Research I have supervised


Ideas for Undergraduate Research

As an undergraduate I was lucky to be part of two REUs, so I firmly believe in the value of research for undergraduates. I maintain a list of projects on which I would be happy to collaborate with undergraduates and early graduate students in mathematics or computer science. If you're interested in seeing this list please email me.
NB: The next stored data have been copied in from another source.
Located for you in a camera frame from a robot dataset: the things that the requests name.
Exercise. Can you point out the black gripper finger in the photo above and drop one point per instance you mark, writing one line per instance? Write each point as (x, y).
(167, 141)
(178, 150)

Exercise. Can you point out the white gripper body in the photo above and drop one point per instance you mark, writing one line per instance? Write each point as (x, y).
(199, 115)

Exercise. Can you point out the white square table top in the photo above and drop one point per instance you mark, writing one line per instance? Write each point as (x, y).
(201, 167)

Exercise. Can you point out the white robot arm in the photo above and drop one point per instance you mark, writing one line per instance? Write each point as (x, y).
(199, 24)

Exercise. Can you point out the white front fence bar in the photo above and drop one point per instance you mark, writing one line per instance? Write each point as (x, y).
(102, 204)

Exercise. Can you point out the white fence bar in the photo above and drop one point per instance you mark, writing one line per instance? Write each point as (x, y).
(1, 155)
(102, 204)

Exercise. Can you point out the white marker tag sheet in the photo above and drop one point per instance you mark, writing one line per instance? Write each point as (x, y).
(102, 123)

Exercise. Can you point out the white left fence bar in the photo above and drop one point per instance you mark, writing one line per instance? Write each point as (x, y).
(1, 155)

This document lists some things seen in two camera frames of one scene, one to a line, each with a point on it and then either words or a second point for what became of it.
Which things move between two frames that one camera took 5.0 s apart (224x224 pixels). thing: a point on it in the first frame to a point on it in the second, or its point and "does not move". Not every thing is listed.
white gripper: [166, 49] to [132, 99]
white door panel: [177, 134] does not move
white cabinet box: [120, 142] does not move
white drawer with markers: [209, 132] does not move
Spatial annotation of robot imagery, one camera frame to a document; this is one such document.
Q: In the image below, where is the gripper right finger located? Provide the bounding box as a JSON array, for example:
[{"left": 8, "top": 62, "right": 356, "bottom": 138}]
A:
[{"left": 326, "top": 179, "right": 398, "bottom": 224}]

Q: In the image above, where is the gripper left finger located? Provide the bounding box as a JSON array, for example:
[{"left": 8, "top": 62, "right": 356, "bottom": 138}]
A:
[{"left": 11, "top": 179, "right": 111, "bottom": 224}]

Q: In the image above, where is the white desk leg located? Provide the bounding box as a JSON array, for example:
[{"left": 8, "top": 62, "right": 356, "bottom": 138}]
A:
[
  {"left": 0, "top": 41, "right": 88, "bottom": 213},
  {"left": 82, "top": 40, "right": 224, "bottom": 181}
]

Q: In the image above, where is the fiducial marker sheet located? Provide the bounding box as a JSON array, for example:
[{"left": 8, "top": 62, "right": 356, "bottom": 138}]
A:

To Denison students: I will happily take on research students in applied statistics at any time, ideally during the semester. For pure mathematics or computer science, my research interests tend towards the abstract. Thus, research with me will likely best serve students interested in graduate school. For such students, the best time to do research with me is during the summer after your sophomore year, or as an independent study in your junior or senior year. The summer after your junior year would be best spent at an REU, to best position yourself for applying to graduate school.

A nice collection of open problems about popular games can be gleaned from this MathOverflow question.